## Information provided:
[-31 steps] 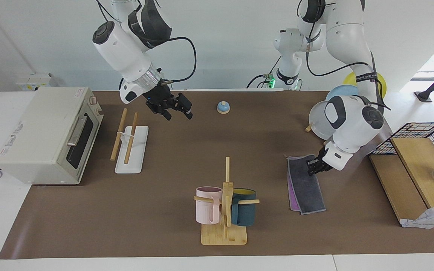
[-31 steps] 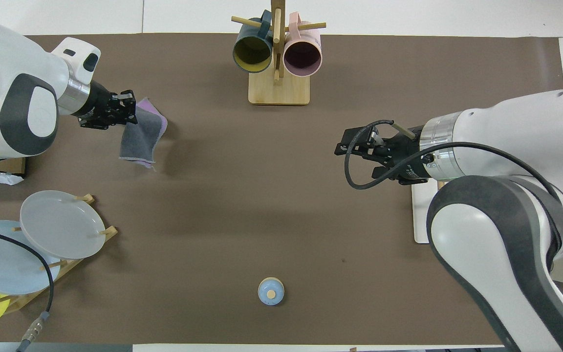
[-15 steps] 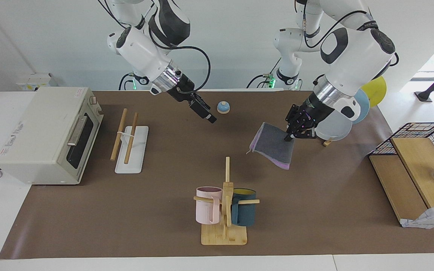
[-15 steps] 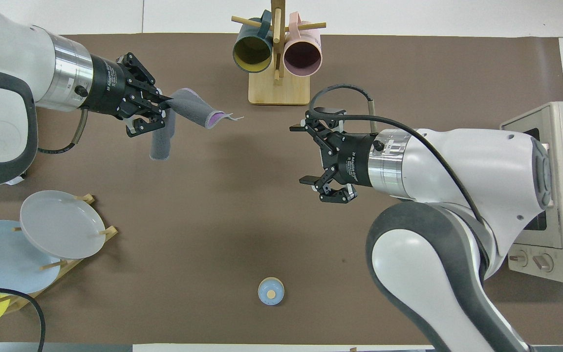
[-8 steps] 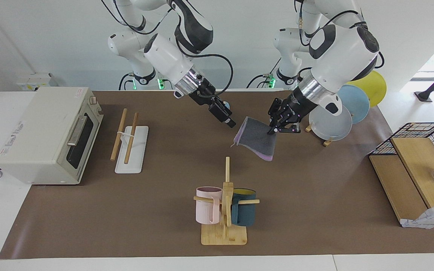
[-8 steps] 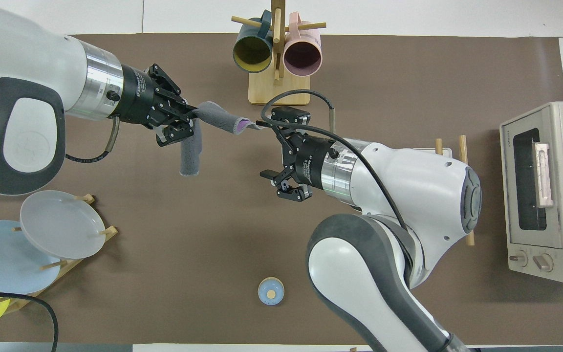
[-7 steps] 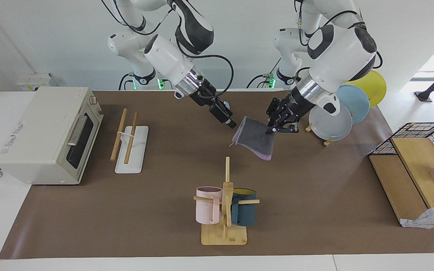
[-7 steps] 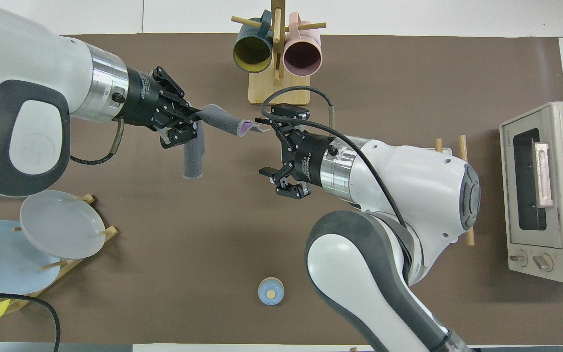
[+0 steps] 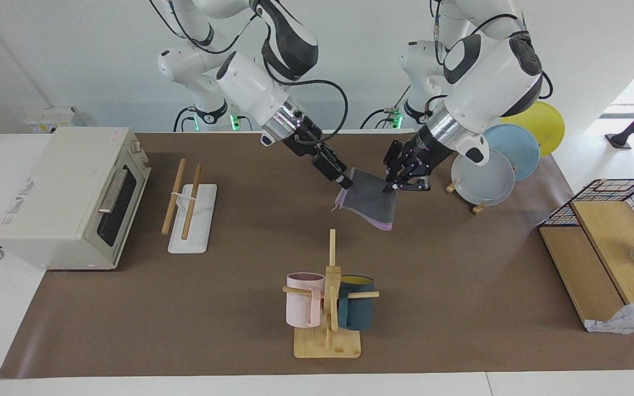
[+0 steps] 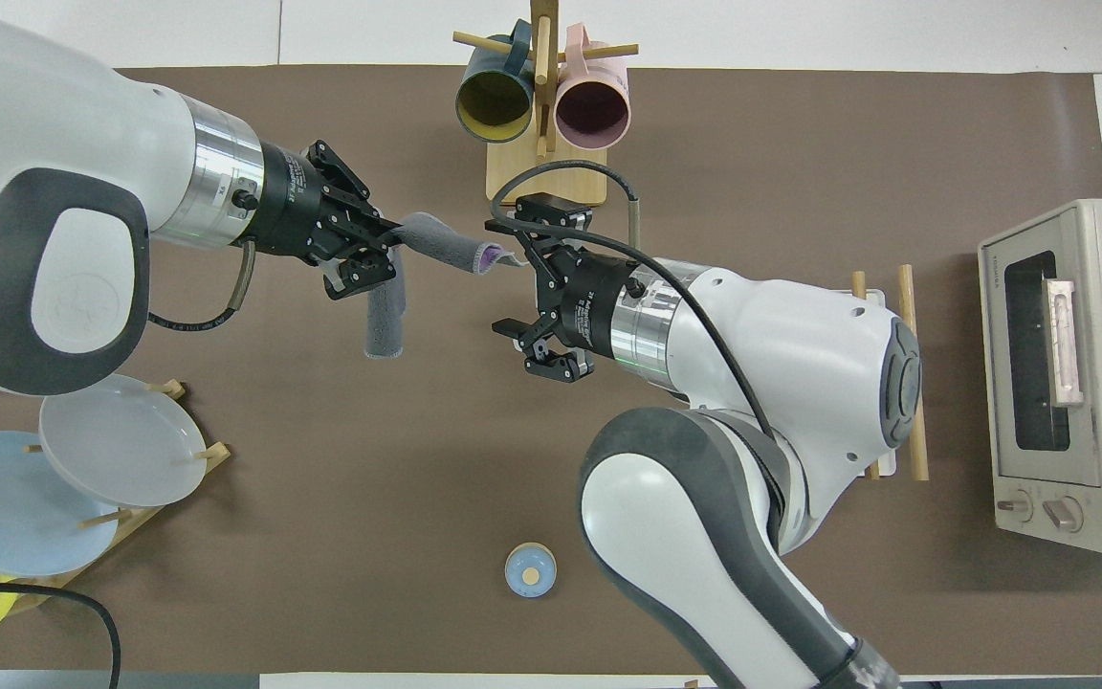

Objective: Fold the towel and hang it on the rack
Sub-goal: 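Carry the towel toward the right gripper and grasp it with the right gripper, then release the towel from the left gripper while the right gripper carries it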

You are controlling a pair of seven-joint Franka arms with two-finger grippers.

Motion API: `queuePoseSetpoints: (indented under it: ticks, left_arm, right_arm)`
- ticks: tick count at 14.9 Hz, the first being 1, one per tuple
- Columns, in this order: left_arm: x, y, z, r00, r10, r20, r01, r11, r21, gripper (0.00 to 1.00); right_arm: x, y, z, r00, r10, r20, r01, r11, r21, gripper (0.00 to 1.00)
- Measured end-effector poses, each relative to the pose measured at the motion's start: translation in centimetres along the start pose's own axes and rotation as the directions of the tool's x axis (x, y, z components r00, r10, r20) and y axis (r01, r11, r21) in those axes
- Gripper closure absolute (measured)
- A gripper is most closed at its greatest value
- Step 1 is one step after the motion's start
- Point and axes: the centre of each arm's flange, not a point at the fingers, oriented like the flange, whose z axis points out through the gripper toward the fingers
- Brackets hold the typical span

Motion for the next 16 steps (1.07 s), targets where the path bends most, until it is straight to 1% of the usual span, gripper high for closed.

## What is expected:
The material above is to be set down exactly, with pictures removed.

## Output:
[-31 steps] 
[-31 steps] 
[-15 steps] 
[-15 steps] 
[-8 steps] 
[-8 steps] 
[-7 steps] 
[-7 steps] 
[+0 steps] 
[+0 steps] 

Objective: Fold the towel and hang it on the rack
Sub-goal: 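Carry the towel toward the right gripper and grasp it with the right gripper, then release the towel from the left gripper while the right gripper carries it
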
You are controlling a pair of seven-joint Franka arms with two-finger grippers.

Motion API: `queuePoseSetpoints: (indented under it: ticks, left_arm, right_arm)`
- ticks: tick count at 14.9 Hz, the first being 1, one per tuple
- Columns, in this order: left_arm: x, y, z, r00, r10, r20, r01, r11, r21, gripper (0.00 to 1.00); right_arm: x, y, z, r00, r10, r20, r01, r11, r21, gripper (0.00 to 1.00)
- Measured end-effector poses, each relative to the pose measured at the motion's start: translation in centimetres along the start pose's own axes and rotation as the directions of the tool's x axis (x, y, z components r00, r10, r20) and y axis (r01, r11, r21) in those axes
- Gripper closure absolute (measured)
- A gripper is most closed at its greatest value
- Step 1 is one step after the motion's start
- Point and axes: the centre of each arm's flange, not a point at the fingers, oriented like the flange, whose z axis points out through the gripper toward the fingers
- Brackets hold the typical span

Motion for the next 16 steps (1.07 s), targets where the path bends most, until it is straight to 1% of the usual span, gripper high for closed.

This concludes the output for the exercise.